→ EXERCISE DETAILS: Please return the listing exactly as written, but without its pictures.

Content starts

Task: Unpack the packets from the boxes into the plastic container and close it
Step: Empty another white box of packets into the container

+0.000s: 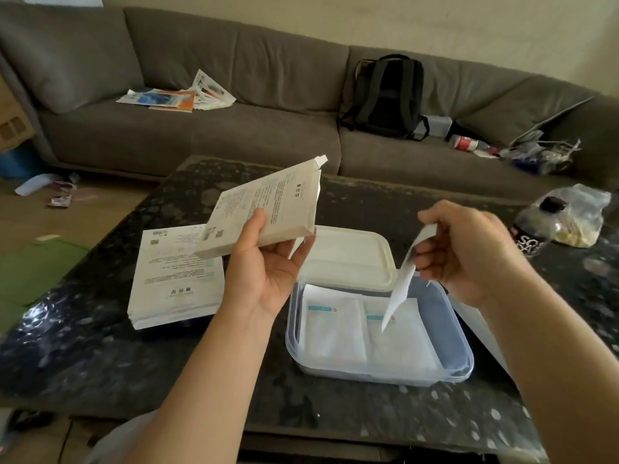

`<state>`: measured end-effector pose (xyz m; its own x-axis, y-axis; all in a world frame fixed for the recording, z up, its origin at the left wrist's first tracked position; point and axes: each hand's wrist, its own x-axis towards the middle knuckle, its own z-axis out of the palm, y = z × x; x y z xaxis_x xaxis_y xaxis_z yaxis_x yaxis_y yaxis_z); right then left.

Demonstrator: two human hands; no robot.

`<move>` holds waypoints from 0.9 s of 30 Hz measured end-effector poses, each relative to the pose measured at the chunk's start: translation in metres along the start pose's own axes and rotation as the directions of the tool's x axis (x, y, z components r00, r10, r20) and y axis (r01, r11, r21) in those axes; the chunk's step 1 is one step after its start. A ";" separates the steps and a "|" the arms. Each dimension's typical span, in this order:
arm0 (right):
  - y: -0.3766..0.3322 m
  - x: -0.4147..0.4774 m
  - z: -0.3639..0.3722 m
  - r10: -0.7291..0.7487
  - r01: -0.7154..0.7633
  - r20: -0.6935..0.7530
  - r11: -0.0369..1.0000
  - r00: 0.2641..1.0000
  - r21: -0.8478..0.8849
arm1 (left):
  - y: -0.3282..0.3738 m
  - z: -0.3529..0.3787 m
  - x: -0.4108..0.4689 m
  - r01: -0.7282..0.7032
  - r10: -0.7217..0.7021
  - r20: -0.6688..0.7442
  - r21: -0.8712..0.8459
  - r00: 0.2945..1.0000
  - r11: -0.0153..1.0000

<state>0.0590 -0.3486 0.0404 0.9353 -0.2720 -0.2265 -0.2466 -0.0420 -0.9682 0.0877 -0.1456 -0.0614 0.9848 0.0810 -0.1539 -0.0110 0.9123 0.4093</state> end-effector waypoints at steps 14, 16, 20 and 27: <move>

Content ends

→ WRITTEN REPLY:
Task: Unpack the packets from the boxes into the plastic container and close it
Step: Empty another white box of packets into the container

+0.000s: 

`<state>`: measured end-effector pose (xyz m; its own x-axis, y-axis; all in a world frame fixed for the recording, z up, its origin at the left wrist's first tracked position; point and axes: each hand's wrist, its own x-axis towards the middle knuckle, its own z-axis out of the palm, y = z × x; x y z xaxis_x xaxis_y xaxis_z yaxis_x yaxis_y yaxis_z); right then left.

Demonstrator: two human hands; no robot.

`<move>` holds waypoints from 0.9 s of 30 Hz measured end-effector poses, each relative to the pose measured at the chunk's start: translation in metres along the start pose's own axes and rotation as the directions of the tool's x axis (x, y, z components r00, r10, r20) and y axis (r01, r11, r21) in those axes; the chunk's step 1 is one step after its start. A ";" separates the steps and a "|" the arms. Each dimension's typical span, in this order:
arm0 (right):
  - y: -0.3766..0.3322 m
  - x: -0.4147..0.4774 m
  - z: -0.3639..0.3722 m
  - r10: -0.7291..0.7487
  - r01: -0.7154..0.7633
  - r20: -0.6935..0.7530
  - r11: -0.0369..1.0000
  - r00: 0.2641..1.0000
  - r21: -0.8478..0.8849
arm1 (left):
  - y: -0.3282..0.3738 m
  - z: -0.3529..0.3787 m
  - x: -0.4108..0.4689 m
  - r01: -0.7282..0.7032
  - r10: -0.7217..0.7021
  - r20: -0.6688..0.7442
  - r21: -0.8712..0.8459
  - r00: 0.2945..1.0000
  - r11: -0.0153..1.0000

<state>0.0590 -0.3486 0.0404 0.9353 -0.2720 -0.2265 -0.2466 -0.0420 -0.9682 0.0877 -0.1456 -0.0614 0.9848 0.0810 -0.1539 -0.0110 0.9123 0.4093</state> end-effector waypoints at steps 14, 16, 20 and 27: <move>

Apart from this answer, nothing more is required.